Commento all’ordinanza del Tribunale di Roma del 9 settembre 2022 n. 39385
a cura dell’ avv. Diotima Pagano
Redazione di IURA NOVIT CURIA ©
Ha destato un intenso interesse mediato l’ordinanza del Tribunale di Roma inerente alla richiesta di due madri al rilascio della C.I.E. (carta d’identità elettronica) in favore della loro figlia minore con la dicitura “genitore” per entrambe, in luogo di quella prevista di “padre” e “madre”.
Il provvedimento del Tribunale si diffonde sulla ormai superata esaustività del lessico codicistico ove si limitano espressamente i ruoli genitoriali alla differenza di genere (già peraltro segnalata in varie pronunce della Corte di Cassazione a Sezioni Unite) e dedica poche righe al profilo del riparto della giurisdizione anche perché adesivo alla declinatoria sul punto pronunciata dal giudice amministrativo, previamente adito.
L’ordinanza dunque si conclude con la disapplicazione del D.M. che stabilisce i termini e le modalità di compilazione della C.I.E., dichiarando che tale atto amministrativo è illegittimo per “manifesto eccesso di potere” ed ordinando al Ministero di provvedere in adesione alla richiesta delle ricorrenti.

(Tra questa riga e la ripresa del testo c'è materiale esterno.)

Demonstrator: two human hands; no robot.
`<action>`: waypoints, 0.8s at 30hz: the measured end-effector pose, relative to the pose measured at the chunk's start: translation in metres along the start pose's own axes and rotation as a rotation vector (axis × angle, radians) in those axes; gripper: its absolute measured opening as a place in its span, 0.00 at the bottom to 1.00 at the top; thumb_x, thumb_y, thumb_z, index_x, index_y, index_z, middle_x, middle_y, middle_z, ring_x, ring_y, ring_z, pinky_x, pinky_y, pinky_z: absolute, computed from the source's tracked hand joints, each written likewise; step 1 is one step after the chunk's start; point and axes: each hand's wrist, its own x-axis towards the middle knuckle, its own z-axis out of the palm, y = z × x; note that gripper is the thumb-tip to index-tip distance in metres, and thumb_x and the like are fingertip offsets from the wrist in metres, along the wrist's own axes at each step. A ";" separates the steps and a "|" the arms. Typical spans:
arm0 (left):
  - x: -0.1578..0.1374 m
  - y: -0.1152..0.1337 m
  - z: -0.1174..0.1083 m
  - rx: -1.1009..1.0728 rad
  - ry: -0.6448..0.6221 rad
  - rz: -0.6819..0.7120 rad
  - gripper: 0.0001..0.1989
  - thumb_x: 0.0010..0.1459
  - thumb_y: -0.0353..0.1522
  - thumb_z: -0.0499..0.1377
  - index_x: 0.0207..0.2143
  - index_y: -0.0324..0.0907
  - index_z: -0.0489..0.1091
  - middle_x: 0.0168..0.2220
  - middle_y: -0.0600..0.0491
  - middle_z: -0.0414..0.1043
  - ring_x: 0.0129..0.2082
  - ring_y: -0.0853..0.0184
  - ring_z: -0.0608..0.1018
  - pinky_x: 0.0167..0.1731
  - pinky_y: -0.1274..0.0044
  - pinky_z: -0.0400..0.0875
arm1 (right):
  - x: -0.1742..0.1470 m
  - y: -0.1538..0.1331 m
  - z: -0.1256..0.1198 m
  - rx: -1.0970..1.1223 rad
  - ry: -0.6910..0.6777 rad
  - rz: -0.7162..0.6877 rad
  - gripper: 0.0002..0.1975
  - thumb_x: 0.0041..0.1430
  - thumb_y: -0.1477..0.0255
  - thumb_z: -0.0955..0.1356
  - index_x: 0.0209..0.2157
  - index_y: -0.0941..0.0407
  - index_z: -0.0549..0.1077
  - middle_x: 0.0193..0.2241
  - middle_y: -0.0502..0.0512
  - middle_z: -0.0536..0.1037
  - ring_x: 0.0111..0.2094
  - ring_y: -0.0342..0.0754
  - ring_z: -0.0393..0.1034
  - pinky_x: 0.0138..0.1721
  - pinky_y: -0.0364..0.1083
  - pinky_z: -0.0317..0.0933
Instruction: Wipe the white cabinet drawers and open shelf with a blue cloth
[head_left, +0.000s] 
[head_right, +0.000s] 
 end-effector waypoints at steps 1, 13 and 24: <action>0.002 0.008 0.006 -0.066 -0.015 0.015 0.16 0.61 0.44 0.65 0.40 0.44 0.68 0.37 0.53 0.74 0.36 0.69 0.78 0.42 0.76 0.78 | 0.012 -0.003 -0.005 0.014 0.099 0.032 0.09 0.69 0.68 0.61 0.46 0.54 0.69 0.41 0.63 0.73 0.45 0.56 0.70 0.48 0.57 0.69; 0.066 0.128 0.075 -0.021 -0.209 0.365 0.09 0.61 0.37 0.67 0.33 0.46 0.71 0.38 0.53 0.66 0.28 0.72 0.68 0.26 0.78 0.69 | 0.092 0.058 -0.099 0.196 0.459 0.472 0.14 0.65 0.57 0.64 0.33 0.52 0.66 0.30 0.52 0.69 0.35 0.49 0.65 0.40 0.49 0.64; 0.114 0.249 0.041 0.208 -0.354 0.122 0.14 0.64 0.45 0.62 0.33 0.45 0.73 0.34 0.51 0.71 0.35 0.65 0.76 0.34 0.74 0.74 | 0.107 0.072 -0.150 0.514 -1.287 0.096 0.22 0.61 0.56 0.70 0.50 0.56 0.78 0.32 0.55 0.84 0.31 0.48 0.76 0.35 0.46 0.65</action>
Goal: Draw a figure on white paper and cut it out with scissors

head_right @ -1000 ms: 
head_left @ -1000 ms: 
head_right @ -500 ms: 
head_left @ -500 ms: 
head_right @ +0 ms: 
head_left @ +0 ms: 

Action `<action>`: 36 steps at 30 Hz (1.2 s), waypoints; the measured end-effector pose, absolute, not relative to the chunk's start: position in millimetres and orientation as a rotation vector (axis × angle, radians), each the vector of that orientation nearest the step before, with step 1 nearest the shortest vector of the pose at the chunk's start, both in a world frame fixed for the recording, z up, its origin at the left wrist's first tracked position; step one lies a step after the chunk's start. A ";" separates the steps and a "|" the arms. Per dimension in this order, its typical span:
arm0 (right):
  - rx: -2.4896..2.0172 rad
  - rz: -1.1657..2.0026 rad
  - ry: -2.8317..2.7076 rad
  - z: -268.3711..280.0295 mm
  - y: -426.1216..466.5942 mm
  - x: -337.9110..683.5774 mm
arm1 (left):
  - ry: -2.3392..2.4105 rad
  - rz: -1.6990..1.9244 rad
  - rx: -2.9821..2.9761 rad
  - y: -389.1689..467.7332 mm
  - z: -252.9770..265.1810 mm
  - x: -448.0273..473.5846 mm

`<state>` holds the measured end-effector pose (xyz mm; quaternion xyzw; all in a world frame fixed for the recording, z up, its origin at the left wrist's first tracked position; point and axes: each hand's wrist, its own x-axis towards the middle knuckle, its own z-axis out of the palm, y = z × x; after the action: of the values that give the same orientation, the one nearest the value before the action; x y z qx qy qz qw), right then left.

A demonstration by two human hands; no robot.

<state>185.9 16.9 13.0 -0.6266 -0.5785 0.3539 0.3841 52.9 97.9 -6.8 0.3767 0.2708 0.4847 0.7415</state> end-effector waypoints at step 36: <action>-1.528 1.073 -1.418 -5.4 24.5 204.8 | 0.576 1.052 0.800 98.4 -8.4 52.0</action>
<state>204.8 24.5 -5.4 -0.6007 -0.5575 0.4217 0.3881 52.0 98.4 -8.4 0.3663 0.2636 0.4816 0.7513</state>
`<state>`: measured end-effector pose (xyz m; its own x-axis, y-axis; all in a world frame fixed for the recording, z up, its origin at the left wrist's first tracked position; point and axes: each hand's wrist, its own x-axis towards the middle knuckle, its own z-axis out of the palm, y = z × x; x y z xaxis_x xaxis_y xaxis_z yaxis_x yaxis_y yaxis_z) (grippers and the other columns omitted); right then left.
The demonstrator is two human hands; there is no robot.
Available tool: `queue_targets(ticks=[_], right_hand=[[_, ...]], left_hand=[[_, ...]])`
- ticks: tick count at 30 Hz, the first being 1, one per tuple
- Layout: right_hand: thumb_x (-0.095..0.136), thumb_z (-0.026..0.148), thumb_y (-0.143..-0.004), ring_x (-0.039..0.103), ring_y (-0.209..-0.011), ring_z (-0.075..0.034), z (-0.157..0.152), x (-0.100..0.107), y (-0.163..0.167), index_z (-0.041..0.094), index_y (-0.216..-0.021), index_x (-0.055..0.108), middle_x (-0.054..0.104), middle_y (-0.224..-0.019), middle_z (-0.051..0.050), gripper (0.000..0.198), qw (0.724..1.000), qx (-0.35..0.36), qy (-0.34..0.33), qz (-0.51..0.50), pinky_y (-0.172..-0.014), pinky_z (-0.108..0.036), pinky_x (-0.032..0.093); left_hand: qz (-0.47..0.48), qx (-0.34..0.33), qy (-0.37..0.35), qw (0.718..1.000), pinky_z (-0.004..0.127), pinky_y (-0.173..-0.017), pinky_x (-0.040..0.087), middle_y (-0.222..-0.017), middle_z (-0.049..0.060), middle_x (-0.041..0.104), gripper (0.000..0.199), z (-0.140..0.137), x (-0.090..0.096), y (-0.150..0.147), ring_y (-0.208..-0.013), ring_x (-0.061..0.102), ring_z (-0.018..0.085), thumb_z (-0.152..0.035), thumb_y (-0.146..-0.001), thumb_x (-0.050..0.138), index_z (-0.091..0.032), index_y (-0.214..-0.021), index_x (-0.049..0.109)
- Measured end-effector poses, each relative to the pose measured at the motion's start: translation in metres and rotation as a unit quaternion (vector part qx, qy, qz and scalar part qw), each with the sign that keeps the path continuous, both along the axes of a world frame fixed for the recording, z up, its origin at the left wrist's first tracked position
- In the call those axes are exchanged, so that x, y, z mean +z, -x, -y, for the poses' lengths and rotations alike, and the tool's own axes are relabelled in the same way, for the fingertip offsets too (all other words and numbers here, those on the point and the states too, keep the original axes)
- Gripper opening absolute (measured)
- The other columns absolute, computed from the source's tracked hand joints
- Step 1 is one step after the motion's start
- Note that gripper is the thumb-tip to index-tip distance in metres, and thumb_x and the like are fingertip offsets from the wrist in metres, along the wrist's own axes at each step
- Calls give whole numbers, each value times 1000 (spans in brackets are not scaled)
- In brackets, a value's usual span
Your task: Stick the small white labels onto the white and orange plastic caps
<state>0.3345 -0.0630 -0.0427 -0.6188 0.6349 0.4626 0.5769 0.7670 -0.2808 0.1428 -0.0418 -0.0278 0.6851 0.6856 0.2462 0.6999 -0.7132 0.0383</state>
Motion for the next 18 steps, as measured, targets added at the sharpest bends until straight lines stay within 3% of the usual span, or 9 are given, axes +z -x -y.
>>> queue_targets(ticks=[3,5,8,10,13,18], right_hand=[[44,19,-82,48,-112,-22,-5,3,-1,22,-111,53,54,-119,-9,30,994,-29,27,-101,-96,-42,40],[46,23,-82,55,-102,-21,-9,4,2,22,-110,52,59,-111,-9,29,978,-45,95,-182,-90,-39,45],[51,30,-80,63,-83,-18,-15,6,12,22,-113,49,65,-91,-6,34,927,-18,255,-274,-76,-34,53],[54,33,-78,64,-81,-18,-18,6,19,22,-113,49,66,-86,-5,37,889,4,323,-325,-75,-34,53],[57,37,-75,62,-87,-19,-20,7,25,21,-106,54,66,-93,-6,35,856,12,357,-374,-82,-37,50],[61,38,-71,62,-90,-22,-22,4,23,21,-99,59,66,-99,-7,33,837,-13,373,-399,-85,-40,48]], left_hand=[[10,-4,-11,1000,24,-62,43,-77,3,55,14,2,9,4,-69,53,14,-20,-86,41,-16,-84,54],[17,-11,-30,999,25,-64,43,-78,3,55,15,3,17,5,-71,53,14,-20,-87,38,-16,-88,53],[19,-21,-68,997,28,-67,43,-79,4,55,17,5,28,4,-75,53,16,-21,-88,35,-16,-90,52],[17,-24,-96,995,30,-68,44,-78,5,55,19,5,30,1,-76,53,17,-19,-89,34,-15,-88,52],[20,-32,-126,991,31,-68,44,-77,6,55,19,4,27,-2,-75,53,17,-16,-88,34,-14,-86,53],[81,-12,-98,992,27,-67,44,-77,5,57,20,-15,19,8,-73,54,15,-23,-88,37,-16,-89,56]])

Riavvolgendo però, per così dire il nastro degli avvenimenti processuali, la scelta giurisdizionale non convince.
Sullo “sfondo” della tutela di una propria posizione di diritto soggettivo (effettivamente collegata a diritti fondamentali della persona), le due richiedenti, come già rilevato, ma è utile ribadirlo, hanno chiesto il rilascio di una C.I.E. con la registrazione dei dati effettivi e si sono viste opporre un diniego basato su un Decreto Ministeriale comportante le specifiche ostative alla richiesta stessa: siamo quindi nello schema “classico” di un diritto soggettivo che si appaga per il tramite di una attività di diritto amministrativo che, in altri termini, abbisogna della intermediazione di un pubblico Potere.
La conseguenza appare inevitabile in punto giurisdizione: occorre impugnare il D.M. alla base del diniego e richiederne il test di legittimità al giudice amministrativo competente.
In altri e conclusivi concetti: la disapplicazione del giudice ordinario ha logica se avviene incidenter tantum; qui è stata disposta in via principale in quanto l’oggetto “vero” del contendere, il c.d. “bene della vita” per cui si litiga, è individuabile nell’ostacolo del D.M. per il rilascio del documento elettronico di identità con specifiche differenti da quelle decretate.
Ergo la giurisdizione spetta al G. A.
Ha osservato con cristallina chiarezza il Consiglio di Stato (sentenza del 4 novembre 2022 n. 6792):
“L’art. 5 della stessa legge [legge abolitiva del contenzioso, 20 marzo 1865, n. 2248, All. E ] prevede che «in questo, come in ogni altro caso, le autorità giudiziarie applicheranno gli atti amministrativi ed i regolamenti generali e locali in quanto siano conformi alle leggi».
Le norme riportate contemplano due diverse forme di disapplicazione.
La prima forma è di disapplicazione principale e presuppone che l’atto amministrativo sia oggetto di diretta lesione della posizione giuridica fatta valere.
In questi casi, a seguito della creazione della stessa giurisdizione amministrativa, in presenza di un provvedimento che incide negativamente su diritti soggettivi, anche se annullabile, si delinea, normalmente, un rapporto giuridico tra potere pubblico e interesse legittimo oppositivo, con giurisdizione del giudice amministrativo. […]
La seconda forma è di disapplicazione incidentale che si ha quando l’atto amministrativo non costituisce l’oggetto diretto della lesione e viene in rilievo soltanto in via, appunto, incidentale.
Il terreno di elezione di tale forma di disapplicazione è quello relativo alle controversie tra privati in cui, ai fini della loro risoluzione, può assumere valenza pregiudiziale il giudizio di validità di un atto amministrativo.”